Population-weighted antibiotic utilisation was greater in secondary hospitals than in tertiary hospitals. As more severe patients were admitted in tertiary hospitals compared with secondary hospitals, we speculated that more potential inappropriate use of antibiotics might exist in lower level hospitals. Studies found that diseases, such as diarrheal illness, colds, pharyngitis, acute bronchitis, were likely to be prescribed antibiotics in rural and underdeveloped regions [36-38], although most of these illnesses are viral instead of bacterial. This is consistent with our results that most of the increases in antibiotic utilisation were observed in underdeveloped regions. However, further study on the level of individual antibiotic usage, such as a manual medical record review, is needed to confirm our speculation.
The findings of this study are subject to several limitations. First, the hospitals in the database were on a voluntary basis instead of mandatory participation, especially the proportion of secondary hospitals in the study was relatively low, therefore could bring selection bias.
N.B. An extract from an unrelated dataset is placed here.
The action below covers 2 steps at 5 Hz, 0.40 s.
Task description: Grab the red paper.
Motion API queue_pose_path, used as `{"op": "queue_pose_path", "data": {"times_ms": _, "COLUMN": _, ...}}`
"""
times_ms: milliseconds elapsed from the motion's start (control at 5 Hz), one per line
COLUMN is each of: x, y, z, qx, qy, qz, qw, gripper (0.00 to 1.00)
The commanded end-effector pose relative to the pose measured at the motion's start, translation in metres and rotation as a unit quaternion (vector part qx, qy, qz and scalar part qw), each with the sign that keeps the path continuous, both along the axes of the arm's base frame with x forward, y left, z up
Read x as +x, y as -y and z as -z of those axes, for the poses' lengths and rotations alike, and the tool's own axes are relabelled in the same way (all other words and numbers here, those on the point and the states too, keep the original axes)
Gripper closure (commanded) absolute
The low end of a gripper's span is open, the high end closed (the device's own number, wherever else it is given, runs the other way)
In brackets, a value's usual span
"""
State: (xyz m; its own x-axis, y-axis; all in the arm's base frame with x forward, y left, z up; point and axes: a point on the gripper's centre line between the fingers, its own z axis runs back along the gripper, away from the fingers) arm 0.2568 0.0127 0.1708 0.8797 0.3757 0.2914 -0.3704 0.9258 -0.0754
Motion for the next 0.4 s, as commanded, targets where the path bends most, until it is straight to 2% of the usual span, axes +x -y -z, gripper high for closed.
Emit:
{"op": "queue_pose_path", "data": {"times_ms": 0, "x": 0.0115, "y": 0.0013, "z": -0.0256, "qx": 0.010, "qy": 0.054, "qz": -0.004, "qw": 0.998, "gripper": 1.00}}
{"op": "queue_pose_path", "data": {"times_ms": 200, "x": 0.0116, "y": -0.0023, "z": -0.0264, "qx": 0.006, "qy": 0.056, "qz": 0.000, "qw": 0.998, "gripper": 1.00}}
Besides, the sample hospitals in our study were all public hospitals and the sample size was relatively small, however, since the number of patient visits in public hospitals was more than 85% of total patient visits in China [17], and the CMEI database covered about 40% of total drug procurement at city-level public hospitals, therefore it still made our study to be representative to a certain extent. Second, the population denominator used in the study was determined under certain conditions which may underestimate antibiotic utilisation as it cannot include cross-provincial patient flow. Third, since we cannot access bed day data and the size of the hospital, the estimation of the population covered by the sample hospitals might be biased. Finally, as the study analysed procurement data rather than clinical usage of antibiotics, we were unable to determine the appropriateness of antibiotic use at the individual level.